普段は厳しいかかりつけの先生が,その日だけ気持ち悪いほど優しかった。
それから約1週間安静を取らされたが,
肺炎が治った後,学校に行くことができなくなった。
治ってすぐ学校に行き,最初は業務も少なくしてもらえたが
1週間後には平常運転に戻り,そしてまた体調を崩した。
その日から,職員室には入れなくなった。
さらにその数日後,校長先生とともに教育委員会に呼ばれた。
待っていたのは,叱責と厳重注意だった。
私の当時の状況を知人に相談したことが,保護者の耳に入ったそうだ。
信用失墜行為だと言われたのだ。
心療内科に通い,診断と薬をもらい
特別休暇をもらって静養を続けたが,校長と教頭とは話がこじれるばかり。
そこに助け船なんてどこにもなかった。
妻や家族は心配してくれたけれど,具体的に何かできたわけじゃない。
私はずるい。仕事をさぼっている。周りはもっと忙しい。
上司からの言葉が雑音にしか聞こえなくなったころ,辞職した。
おわりに:しかしそれでもまだ教員をやっている。
仕事を辞めて数ヶ月後,
偶然私立の高校から理科の教員が欲しいという声がかかり,
それからもまだしつこく教員の仕事をしている。
けれどあれから一度も公立中学校の時のような
異常な心身の不調は起こっていない。
仕事の環境が辞めた当時よりも随分良くなったからだ。
今でも時間外勤務はあるけれど,当時よりははるかに良い環境だ。
拾われた奇跡に感謝しながら,今も仕事に勤しんでいる。
ただし,私は運が良かっただけだ。
知人にはもっと深刻な状況になって心身を患う人もいたし,
自殺未遂をした人もいる。
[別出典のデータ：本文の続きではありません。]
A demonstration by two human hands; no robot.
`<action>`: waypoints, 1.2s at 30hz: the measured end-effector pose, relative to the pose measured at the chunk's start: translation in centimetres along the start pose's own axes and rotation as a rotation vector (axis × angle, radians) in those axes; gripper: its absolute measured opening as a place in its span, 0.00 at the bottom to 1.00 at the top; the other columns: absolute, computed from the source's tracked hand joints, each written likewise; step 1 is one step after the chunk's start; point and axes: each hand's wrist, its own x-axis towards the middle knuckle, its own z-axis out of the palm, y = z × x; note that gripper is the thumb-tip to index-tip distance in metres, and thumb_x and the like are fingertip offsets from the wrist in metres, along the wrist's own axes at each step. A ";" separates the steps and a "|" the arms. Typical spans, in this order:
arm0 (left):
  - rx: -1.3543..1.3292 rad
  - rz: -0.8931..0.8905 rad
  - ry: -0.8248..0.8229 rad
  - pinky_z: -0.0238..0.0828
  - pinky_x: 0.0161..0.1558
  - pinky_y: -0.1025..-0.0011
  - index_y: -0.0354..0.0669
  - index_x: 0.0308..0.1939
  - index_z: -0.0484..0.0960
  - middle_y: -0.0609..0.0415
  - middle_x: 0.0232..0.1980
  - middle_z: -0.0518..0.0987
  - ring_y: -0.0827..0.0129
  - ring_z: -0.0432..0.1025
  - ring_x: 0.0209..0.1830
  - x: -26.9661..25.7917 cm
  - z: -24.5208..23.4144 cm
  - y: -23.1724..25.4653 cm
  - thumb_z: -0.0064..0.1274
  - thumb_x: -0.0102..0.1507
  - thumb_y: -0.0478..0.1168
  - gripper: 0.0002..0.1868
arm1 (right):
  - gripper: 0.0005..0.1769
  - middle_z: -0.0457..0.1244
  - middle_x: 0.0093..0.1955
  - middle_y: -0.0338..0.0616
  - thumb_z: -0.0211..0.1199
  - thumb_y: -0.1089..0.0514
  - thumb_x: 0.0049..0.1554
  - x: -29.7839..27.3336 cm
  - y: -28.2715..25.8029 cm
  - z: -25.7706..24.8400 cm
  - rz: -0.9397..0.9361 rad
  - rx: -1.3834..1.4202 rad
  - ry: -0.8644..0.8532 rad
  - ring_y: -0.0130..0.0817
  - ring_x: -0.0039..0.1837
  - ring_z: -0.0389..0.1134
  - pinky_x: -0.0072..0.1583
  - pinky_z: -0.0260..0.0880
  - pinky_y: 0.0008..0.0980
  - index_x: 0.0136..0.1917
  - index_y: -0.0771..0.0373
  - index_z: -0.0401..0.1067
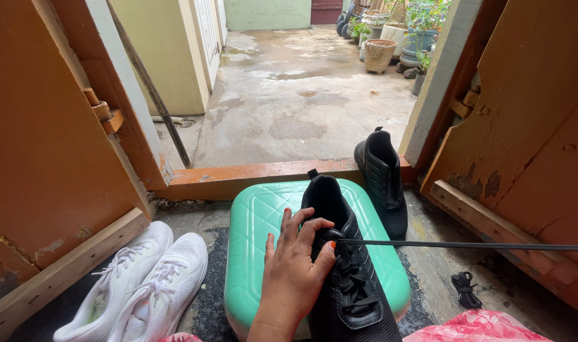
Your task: The person removes the laces from a black shoe, then threads and ties the laces back through the eyelets. The shoe is placed on a green plastic stool during the process.
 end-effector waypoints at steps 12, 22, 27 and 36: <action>-0.111 0.011 -0.017 0.58 0.70 0.58 0.71 0.63 0.77 0.61 0.75 0.59 0.60 0.61 0.73 -0.1 -0.2 0.2 0.36 0.66 0.56 0.23 | 0.17 0.63 0.61 0.47 0.51 0.55 0.66 -4.7 -5.0 5.3 -0.008 -0.288 -0.138 0.42 0.60 0.66 0.60 0.71 0.44 0.62 0.57 0.76; -0.164 0.052 0.004 0.63 0.65 0.57 0.64 0.57 0.79 0.61 0.73 0.62 0.58 0.62 0.72 0.3 -0.3 0.0 0.37 0.68 0.60 0.21 | 0.25 0.70 0.44 0.44 0.48 0.36 0.62 -11.3 -8.2 15.0 -0.354 -0.408 -1.239 0.35 0.48 0.71 0.51 0.71 0.37 0.59 0.53 0.73; -0.126 0.111 0.044 0.59 0.63 0.55 0.60 0.50 0.79 0.63 0.70 0.67 0.61 0.67 0.67 1.0 -0.4 -0.8 0.41 0.67 0.57 0.17 | 0.27 0.61 0.28 0.48 0.49 0.33 0.62 -11.1 -8.6 15.7 -0.187 -0.525 -1.141 0.38 0.35 0.63 0.41 0.64 0.40 0.46 0.58 0.72; -0.072 0.141 0.097 0.60 0.64 0.58 0.60 0.50 0.81 0.63 0.66 0.72 0.61 0.67 0.67 1.3 -0.6 -1.1 0.43 0.68 0.57 0.16 | 0.29 0.63 0.29 0.48 0.50 0.32 0.62 -11.1 -7.6 15.7 -0.190 -0.510 -1.059 0.36 0.36 0.64 0.42 0.67 0.38 0.43 0.60 0.71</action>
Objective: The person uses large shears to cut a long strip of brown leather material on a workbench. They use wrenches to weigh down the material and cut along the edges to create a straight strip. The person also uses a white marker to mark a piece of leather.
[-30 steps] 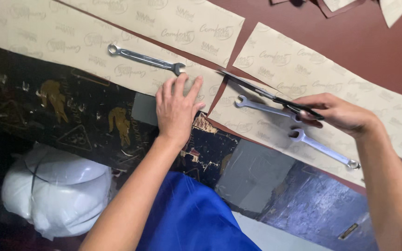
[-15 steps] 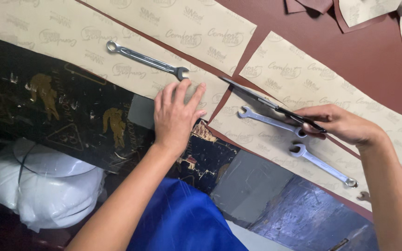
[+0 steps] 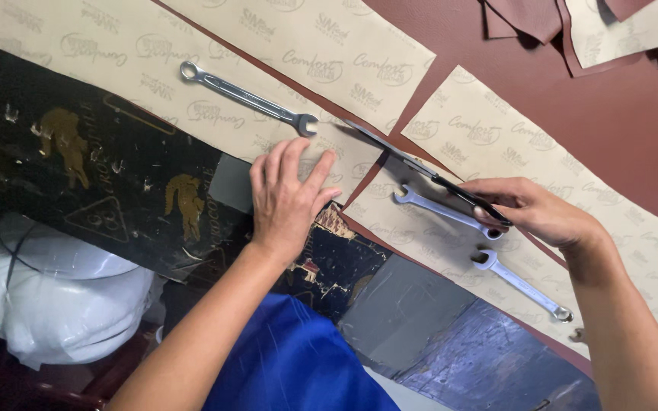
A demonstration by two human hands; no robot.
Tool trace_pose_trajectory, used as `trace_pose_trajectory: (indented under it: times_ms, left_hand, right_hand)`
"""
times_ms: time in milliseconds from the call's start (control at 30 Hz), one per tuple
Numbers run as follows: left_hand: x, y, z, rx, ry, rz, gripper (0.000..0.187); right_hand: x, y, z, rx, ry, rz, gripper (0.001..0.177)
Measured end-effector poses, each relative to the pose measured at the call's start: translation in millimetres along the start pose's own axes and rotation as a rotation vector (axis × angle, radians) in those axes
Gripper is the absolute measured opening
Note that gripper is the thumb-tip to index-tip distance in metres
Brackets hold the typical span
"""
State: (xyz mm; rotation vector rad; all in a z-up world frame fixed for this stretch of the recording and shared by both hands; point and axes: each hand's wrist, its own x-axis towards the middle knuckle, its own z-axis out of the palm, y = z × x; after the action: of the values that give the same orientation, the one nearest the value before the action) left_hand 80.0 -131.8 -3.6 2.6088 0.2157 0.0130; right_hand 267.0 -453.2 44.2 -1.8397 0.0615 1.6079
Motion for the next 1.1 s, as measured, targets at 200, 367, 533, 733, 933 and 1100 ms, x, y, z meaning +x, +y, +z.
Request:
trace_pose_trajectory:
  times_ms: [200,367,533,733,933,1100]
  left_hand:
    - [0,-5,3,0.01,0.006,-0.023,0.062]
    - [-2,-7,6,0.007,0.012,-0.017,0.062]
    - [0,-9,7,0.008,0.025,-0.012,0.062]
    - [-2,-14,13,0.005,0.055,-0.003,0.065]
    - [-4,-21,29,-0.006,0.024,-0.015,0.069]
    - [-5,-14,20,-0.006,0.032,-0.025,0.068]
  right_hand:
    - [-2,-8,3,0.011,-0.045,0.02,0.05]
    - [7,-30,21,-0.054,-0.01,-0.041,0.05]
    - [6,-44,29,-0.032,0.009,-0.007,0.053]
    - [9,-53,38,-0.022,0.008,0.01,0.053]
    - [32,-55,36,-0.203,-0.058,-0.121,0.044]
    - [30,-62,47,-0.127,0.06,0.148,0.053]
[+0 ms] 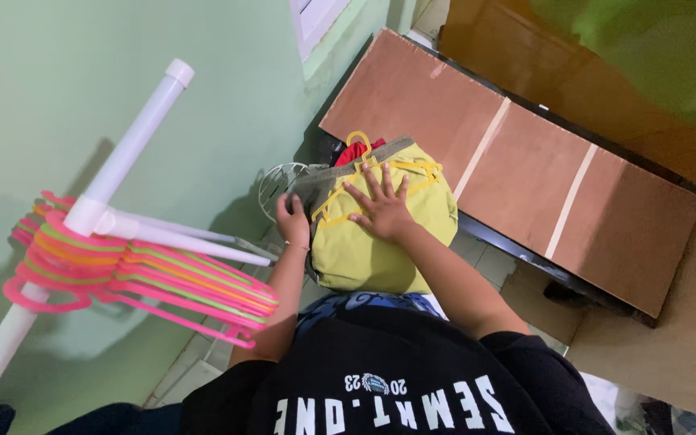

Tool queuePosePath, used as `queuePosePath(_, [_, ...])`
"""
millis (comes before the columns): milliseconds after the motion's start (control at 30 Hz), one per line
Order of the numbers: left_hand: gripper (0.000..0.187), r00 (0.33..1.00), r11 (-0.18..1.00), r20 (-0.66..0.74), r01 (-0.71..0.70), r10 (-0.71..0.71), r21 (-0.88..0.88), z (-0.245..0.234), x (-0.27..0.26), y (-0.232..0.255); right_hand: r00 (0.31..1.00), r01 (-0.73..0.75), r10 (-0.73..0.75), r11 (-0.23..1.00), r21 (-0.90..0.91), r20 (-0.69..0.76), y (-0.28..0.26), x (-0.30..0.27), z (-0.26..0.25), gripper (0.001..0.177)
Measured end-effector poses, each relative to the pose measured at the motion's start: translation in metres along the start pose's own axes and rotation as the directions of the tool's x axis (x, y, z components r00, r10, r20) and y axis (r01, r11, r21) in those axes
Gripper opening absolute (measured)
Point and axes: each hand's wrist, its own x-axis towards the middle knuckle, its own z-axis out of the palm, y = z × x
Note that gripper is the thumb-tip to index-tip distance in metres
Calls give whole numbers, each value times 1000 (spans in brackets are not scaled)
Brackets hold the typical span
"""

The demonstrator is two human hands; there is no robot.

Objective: Folding a yellow shirt and organizing it with other garments on a bench.

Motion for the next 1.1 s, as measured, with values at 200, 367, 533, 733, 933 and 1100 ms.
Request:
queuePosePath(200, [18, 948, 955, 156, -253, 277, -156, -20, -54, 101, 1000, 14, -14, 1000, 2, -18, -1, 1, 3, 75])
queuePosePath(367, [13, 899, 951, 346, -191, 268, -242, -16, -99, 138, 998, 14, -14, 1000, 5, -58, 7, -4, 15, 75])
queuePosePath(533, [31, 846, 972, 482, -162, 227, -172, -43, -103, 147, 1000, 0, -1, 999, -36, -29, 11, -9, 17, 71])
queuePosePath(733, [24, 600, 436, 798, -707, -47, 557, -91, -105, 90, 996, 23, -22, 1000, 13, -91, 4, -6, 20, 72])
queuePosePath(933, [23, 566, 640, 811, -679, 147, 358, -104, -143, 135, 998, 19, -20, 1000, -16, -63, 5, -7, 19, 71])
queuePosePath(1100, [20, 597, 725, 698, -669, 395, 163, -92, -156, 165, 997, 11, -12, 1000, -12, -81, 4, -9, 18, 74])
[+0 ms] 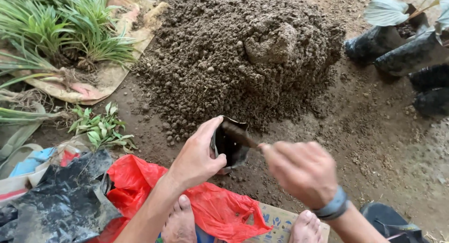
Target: The person uses a small trowel to scoop soil from a large pile and fills a black plastic nursery bag containing a small plant. They pat the soil down around the plant and then place the bag next to other potted plants.
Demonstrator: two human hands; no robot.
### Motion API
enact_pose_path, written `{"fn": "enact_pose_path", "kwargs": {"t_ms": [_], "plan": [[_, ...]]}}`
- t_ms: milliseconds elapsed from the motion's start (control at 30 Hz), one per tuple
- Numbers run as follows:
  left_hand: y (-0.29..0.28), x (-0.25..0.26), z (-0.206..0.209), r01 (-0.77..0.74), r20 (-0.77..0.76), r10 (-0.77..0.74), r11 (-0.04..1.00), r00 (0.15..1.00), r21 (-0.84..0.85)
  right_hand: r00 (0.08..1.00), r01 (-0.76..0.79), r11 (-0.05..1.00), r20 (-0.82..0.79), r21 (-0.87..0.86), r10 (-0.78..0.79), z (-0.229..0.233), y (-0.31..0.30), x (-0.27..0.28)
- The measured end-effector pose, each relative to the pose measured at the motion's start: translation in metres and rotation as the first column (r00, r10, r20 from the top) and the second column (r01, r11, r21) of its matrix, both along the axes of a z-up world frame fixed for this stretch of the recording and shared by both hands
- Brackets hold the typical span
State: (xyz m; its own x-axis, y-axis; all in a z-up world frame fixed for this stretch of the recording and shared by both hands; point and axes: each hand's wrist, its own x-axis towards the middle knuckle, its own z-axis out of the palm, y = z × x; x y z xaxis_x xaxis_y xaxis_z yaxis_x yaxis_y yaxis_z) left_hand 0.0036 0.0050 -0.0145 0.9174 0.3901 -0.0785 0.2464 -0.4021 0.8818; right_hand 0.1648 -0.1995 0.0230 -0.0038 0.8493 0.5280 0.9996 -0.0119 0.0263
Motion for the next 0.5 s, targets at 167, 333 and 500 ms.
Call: {"fn": "enact_pose_path", "kwargs": {"t_ms": [167,333,500], "plan": [[0.007,-0.002,-0.005,0.005,0.048,-0.007,0.999,0.999,0.046,0.796,0.331,0.943,-0.523,-0.044,-0.304,-0.070,-0.057,0.046],[0.007,0.004,0.004,-0.032,-0.032,0.031,0.998,0.999,-0.046,0.458,0.536,0.802,-0.706,-0.265,-0.540,-0.204,-0.126,0.083],[0.004,0.008,0.000,-0.080,-0.087,0.074,0.995,0.993,-0.061,0.410,0.545,0.781,-0.716,-0.304,-0.565,-0.243,-0.106,0.055]]}}
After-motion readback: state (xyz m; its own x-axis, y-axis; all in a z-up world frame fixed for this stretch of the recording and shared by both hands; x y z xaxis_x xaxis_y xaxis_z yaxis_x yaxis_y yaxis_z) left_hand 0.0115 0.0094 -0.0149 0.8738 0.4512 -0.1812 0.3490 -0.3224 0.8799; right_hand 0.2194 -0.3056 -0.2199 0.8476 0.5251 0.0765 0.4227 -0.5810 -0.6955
ジョブチェンジはもっといる。
過労死ゾーンを超える残業が何ヶ月も続くと心理的な異常をきたす。
なぜ逃げないのか? その疑問に意味はない。
理屈を超えた状態を平常の理屈で考えても答えにはたどり着けない。
教員の長時間問題は少しでも改善して欲しいと心底願う。
仮に改善されても,今全国に広がる精神疾患に陥った教員を救うのは難しい。
今は,
助けて欲しいという声にならない声にほんの少し耳が傾きかけている。
どうか,本当にこの問題の助け船を出せる労働環境になって欲しい。